Jin didn't have an answer for him, and Kame didn't get anywhere with his attempts to bribe their senpai with his cooking. There were a lot of things the agency didn't talk about, like what happened to people who left (or worse yet, the people who tried to leave and showed up the next morning with haunted eyes and high collars, pledging their eternal loyalty to Johnny H. Kitagawa). It wasn't restricted to the Juniors either - he'd heard from Yamapi after his debut that he still had to give his donation every year, not that he knew why.
It didn't seem like much. They were young, they were healthy, they could afford to spare it. The agency had their sweat and sometimes their tears, so why not their blood too? As a return for the chance to make a living doing what they loved, a pint or two every twelve months amounted to very little.

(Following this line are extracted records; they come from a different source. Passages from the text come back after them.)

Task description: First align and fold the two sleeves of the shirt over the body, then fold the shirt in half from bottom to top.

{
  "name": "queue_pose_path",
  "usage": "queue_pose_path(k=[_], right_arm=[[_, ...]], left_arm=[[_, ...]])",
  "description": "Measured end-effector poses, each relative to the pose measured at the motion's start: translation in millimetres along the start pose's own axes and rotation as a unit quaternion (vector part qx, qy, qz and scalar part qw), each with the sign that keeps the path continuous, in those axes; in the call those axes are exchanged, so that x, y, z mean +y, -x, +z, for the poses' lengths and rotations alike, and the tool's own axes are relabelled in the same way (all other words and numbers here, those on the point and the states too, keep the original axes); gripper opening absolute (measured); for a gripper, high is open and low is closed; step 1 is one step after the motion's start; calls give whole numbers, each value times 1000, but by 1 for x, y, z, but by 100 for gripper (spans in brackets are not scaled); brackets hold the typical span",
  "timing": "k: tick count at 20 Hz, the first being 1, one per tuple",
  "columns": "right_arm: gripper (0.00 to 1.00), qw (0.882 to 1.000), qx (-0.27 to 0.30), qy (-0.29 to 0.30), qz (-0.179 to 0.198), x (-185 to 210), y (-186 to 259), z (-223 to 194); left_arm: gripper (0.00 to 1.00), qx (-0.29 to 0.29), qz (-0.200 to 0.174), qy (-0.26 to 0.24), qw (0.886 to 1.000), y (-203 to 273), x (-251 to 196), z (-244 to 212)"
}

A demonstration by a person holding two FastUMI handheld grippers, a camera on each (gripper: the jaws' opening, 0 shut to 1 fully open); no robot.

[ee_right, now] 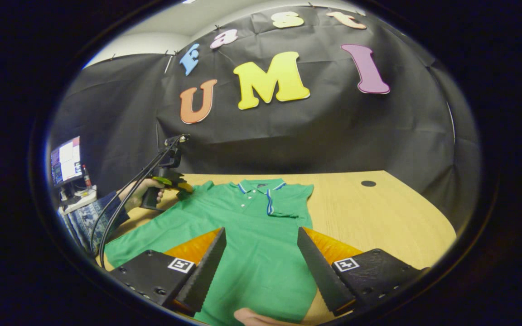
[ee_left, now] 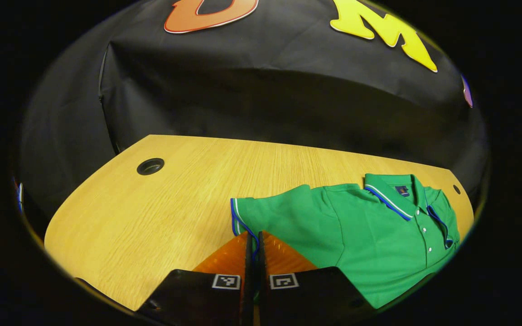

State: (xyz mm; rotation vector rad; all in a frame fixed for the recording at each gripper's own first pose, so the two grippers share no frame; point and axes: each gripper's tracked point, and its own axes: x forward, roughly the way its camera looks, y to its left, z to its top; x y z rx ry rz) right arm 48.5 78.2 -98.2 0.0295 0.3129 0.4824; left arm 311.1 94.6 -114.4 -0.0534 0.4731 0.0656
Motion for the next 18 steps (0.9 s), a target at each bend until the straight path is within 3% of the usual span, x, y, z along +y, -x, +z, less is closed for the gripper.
queue_pose_path(k=[2, 7, 12, 13, 16, 17, 18], right_arm=[[95, 1000, 0, -4, 0, -1, 1, 0], [95, 1000, -1, -2, -5, -5, 2, -3], [96, 1000, 3, 2, -19, -13, 5, -8], [96, 1000, 1, 1, -22, -13, 7, -9], [95, 1000, -2, -1, -27, -15, 16, -7], [95, 1000, -4, 1, -29, -16, 20, -5], [95, 1000, -6, 1, -30, -16, 25, -5]], left_arm=[[7, 0, 5, -9, 1000, 5, -4, 6], [6, -35, -25, -21, 999, 30, -57, 39], [6, -54, -48, -96, 993, 47, -123, 44], [12, -58, -55, -97, 992, 52, -132, 44], [87, -91, -93, -56, 990, 68, -153, 58], [100, -105, -91, -47, 989, 77, -151, 67], [100, -113, -87, -40, 989, 88, -146, 73]])
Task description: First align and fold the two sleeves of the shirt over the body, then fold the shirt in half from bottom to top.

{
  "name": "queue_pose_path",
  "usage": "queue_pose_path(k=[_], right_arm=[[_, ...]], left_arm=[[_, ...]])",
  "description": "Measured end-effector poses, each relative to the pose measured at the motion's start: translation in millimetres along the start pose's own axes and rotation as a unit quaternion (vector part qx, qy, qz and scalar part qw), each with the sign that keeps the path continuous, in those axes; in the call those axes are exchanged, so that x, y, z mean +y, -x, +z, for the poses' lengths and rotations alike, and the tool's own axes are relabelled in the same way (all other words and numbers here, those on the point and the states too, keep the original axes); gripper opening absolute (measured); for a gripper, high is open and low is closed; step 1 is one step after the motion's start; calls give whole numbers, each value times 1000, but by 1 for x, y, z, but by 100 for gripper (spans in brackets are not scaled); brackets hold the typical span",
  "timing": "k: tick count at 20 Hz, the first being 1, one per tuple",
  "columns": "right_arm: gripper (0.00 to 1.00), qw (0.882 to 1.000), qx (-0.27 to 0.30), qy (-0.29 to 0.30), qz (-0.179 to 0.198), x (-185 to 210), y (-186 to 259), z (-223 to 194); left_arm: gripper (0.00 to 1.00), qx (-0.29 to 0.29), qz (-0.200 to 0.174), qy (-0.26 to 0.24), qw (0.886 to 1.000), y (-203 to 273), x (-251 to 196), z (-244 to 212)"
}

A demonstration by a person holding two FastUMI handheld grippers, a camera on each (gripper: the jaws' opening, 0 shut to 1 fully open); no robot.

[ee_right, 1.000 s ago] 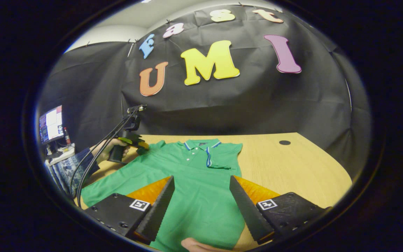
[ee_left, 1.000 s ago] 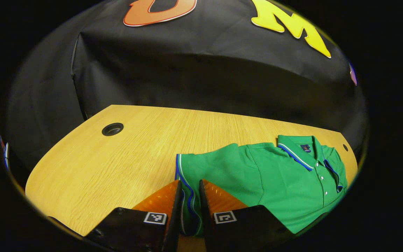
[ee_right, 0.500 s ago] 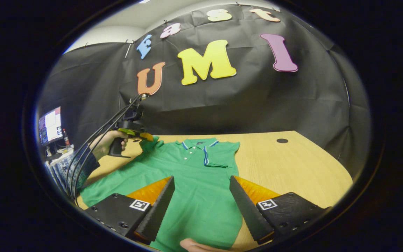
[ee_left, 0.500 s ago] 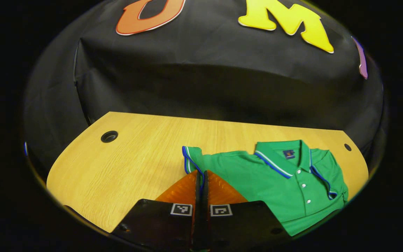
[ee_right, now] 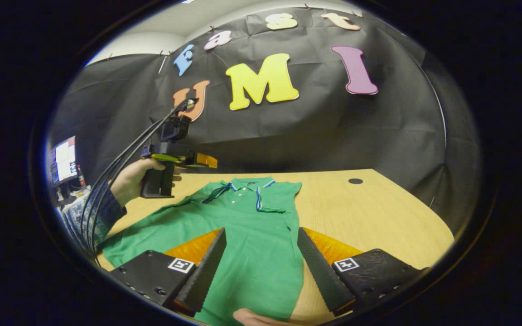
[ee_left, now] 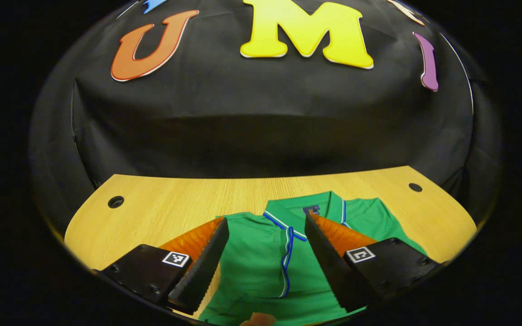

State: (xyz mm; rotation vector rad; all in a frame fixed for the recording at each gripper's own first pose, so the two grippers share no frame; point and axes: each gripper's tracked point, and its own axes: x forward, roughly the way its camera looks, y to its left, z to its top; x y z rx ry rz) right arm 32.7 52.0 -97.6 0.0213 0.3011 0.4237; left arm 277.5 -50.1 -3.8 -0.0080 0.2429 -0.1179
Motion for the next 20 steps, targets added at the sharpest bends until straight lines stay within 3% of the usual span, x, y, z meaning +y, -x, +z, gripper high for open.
queue_pose_path(k=[6, 11, 12, 13, 14, 17, 20], right_arm=[[95, 1000, -25, 5, -7, -1, 37, 14], [95, 998, -58, -6, -32, -10, 75, 26], [92, 998, -62, -10, -32, -10, 82, 27], [95, 997, -63, -12, -35, -11, 88, 26], [92, 997, -64, -10, -41, -15, 95, 23], [95, 996, -59, -10, -67, -21, 110, 9], [95, 997, -39, -7, -66, -13, 120, -12]], left_arm=[[100, -18, 9, -8, 1000, 59, -1, 6], [100, -35, 21, -34, 999, 142, -4, -8], [100, -41, 28, -39, 998, 160, -1, -12], [100, -45, 29, -39, 998, 177, -2, -18], [100, -48, 25, -38, 998, 193, -5, -28], [100, -54, 28, -40, 997, 238, -4, -65], [100, -39, 51, -52, 997, 269, 8, -117]])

But every six months meant another trip to the clinic and another bandage on Jin's arm that he wasn't allowed to tell his parents about. He'd asked, once, what would happen if he explained it to his family, and the nurse had given him a cookie and an ultimatum. Damned if he was going to be the one to endanger KAT-TUN's future debut.
"I don't like it either," Kame said when Jin told him, "but it has to be our turn next. We're ready, you know we are."

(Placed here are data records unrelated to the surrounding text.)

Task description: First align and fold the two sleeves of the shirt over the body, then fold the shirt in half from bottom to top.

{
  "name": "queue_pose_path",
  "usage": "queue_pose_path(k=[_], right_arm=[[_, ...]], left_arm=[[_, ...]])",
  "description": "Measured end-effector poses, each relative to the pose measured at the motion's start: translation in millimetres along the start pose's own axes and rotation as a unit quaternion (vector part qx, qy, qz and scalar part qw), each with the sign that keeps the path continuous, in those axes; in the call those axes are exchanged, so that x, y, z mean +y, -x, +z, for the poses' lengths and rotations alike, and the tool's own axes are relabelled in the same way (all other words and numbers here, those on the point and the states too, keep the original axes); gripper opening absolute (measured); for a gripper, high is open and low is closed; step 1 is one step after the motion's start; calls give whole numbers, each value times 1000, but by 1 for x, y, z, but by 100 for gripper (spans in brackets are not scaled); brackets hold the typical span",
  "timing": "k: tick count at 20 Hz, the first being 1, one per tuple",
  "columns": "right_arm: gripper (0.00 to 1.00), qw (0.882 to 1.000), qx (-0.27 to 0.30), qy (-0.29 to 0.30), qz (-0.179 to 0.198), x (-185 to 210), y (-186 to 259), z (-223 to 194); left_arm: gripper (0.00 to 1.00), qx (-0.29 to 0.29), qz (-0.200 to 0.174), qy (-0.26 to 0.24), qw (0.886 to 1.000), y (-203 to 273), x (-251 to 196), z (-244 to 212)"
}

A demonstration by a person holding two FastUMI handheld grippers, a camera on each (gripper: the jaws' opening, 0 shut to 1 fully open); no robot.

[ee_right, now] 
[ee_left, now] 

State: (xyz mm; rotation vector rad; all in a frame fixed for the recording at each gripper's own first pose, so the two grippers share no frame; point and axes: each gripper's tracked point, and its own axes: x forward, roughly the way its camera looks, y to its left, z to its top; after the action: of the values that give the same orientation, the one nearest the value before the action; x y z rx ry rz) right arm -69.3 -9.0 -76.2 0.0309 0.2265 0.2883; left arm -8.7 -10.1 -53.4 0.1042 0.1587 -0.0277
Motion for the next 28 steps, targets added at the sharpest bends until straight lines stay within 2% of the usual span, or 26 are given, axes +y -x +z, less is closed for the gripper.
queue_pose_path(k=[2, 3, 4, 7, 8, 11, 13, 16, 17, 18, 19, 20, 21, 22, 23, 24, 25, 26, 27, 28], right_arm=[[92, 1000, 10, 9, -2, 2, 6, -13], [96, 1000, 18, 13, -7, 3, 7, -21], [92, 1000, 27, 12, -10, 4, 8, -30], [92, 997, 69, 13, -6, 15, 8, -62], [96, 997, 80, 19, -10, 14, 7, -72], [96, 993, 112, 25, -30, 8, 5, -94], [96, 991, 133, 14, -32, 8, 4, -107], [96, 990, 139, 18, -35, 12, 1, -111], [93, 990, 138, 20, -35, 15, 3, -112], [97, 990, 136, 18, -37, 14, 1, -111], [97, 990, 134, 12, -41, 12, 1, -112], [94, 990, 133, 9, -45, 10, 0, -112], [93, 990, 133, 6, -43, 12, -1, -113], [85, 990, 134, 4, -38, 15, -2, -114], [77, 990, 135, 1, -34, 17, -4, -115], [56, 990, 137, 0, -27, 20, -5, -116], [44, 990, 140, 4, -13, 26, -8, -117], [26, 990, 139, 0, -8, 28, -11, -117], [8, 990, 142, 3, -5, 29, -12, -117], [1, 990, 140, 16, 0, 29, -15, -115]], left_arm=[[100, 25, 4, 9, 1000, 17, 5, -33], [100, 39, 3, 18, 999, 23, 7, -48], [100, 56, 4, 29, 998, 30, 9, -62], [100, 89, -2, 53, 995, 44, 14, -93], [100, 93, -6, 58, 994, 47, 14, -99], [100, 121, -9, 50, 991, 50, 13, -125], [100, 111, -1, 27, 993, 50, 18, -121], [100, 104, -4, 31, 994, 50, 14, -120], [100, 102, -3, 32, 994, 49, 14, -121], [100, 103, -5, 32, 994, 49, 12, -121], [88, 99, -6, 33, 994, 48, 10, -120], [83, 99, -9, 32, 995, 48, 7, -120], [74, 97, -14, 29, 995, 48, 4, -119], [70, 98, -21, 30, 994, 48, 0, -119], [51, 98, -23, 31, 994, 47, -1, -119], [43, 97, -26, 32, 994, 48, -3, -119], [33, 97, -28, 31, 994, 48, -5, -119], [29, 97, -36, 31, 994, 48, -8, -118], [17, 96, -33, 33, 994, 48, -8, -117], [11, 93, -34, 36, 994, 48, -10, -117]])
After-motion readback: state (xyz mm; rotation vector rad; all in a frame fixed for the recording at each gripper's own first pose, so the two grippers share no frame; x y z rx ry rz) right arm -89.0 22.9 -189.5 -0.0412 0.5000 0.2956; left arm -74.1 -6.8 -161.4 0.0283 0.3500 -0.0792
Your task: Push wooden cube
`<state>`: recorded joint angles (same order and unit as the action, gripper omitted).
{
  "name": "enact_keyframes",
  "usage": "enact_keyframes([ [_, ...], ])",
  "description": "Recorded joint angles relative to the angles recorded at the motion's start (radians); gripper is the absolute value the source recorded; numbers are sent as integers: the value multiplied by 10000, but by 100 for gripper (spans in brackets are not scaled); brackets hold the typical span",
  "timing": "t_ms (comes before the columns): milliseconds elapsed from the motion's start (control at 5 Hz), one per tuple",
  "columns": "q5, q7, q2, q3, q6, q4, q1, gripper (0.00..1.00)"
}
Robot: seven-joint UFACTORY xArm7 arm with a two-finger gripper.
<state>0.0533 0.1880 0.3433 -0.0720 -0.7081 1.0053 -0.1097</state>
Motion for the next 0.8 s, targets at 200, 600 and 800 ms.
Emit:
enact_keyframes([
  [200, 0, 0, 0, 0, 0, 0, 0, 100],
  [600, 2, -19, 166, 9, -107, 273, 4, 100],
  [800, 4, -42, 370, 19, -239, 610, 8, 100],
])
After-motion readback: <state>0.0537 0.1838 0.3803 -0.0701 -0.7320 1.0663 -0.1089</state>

"We've been ready for a long time," Jin grumbled. "Maybe they're waiting until we've given ten pints or something. I'd like to debut before I'm thirty."
"You will. We all will."
But it wasn't up to Kame - it was up to all of them. Jin didn't want to be one of those Juniors who got left behind when all his friends debuted. He'd seen what had happened to Four Tops. After that, there was really no choice left to him, to them, to anyone who wanted to make it. And Jin wanted that, badly, even if it meant needles and bruising and questions nobody wanted to answer. It was his blood and he had every right to keep it where it belonged, inside his body.

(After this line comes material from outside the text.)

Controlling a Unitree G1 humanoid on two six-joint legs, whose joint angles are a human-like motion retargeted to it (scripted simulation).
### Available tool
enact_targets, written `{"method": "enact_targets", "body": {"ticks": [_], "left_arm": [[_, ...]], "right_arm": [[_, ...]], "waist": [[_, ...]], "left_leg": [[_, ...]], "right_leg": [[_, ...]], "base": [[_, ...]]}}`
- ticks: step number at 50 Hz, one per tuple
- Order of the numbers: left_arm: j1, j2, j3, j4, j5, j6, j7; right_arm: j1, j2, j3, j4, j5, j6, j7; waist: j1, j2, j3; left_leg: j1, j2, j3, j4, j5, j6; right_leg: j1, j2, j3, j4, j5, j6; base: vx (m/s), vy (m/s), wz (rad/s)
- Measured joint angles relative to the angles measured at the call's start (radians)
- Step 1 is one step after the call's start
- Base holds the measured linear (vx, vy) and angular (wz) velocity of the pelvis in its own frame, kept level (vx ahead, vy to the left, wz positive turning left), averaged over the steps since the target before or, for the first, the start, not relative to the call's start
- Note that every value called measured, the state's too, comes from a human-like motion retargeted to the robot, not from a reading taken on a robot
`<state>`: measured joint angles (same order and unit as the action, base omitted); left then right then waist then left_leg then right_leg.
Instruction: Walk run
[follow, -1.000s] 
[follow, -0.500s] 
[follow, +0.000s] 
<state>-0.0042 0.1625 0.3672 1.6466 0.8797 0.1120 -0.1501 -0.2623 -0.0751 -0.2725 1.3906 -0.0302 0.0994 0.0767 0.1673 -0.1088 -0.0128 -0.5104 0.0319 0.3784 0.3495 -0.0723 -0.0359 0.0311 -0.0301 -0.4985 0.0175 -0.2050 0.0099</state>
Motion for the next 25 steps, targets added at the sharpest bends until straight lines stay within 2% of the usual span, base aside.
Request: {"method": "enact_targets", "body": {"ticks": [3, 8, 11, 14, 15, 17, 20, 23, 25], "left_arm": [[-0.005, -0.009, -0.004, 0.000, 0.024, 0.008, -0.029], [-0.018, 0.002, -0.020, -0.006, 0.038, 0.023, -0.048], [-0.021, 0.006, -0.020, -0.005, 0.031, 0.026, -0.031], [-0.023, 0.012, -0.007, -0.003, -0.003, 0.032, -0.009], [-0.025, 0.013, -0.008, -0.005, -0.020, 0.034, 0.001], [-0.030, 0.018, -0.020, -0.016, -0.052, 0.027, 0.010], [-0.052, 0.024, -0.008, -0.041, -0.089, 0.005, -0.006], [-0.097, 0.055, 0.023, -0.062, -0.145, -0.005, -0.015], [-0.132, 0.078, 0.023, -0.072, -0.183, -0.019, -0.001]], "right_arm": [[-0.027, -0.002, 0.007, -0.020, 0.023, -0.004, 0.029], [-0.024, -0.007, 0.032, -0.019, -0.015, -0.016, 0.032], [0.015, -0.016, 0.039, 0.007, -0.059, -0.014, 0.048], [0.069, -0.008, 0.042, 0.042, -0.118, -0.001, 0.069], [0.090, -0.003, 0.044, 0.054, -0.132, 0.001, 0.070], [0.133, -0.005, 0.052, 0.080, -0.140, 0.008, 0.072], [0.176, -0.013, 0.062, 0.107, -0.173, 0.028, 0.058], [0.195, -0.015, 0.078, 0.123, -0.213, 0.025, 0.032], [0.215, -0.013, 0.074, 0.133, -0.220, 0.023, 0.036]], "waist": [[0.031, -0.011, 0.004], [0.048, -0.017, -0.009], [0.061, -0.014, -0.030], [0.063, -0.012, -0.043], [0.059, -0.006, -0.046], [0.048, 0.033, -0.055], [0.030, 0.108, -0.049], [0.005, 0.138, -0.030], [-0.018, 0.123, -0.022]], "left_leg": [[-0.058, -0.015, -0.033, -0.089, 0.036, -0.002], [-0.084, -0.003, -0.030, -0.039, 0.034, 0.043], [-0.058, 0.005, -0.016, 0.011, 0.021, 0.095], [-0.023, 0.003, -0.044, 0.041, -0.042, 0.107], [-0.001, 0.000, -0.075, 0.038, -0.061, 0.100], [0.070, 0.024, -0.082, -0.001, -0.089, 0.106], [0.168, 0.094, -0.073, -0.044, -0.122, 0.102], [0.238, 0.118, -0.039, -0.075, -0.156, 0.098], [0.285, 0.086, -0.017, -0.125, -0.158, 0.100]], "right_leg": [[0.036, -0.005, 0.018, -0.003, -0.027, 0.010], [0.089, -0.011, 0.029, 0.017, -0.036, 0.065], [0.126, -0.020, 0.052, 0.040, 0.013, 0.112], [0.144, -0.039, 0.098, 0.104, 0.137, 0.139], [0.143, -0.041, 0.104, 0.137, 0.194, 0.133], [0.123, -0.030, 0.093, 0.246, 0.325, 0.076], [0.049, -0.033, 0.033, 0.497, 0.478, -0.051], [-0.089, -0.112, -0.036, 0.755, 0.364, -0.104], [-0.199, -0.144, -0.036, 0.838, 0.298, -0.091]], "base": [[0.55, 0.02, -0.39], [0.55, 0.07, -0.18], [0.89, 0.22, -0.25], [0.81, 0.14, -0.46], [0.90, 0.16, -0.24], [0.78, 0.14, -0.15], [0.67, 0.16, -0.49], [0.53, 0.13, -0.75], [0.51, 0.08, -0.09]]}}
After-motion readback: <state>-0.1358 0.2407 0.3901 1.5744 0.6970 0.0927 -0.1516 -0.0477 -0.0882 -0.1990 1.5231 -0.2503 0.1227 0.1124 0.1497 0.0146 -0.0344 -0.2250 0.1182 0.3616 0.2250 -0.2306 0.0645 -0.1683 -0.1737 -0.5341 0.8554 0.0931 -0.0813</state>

Most of the year, he could pretend that was true. He could sing and dance, and fool around for the cameras with the others on Shounen Club. He could teach himself songs on the guitar and pretend not to notice that patch on the underside of his arm, where faded bruises remained in his imagination. No big deal. Just like everyone else.
Except when Kame picked him up afterwards, or he picked Kame up, and they'd take it in turns to wait with a steadying arm and teasing comment at the ready. Kame always resented the temporary weakness, and Jin would have to distract him from not being able to go out and play baseball straight away by challenging him to play it on Nintendo instead. Kame would return the favour by cooking Jin a proper meal when his turn came, because Jin's skills in that arena were questionable enough without adding dizziness to the mix and it was considerably safer to keep him away from knives.
Kame couldn't keep him away from the needles, but he made it easier for Jin to forget about them afterwards.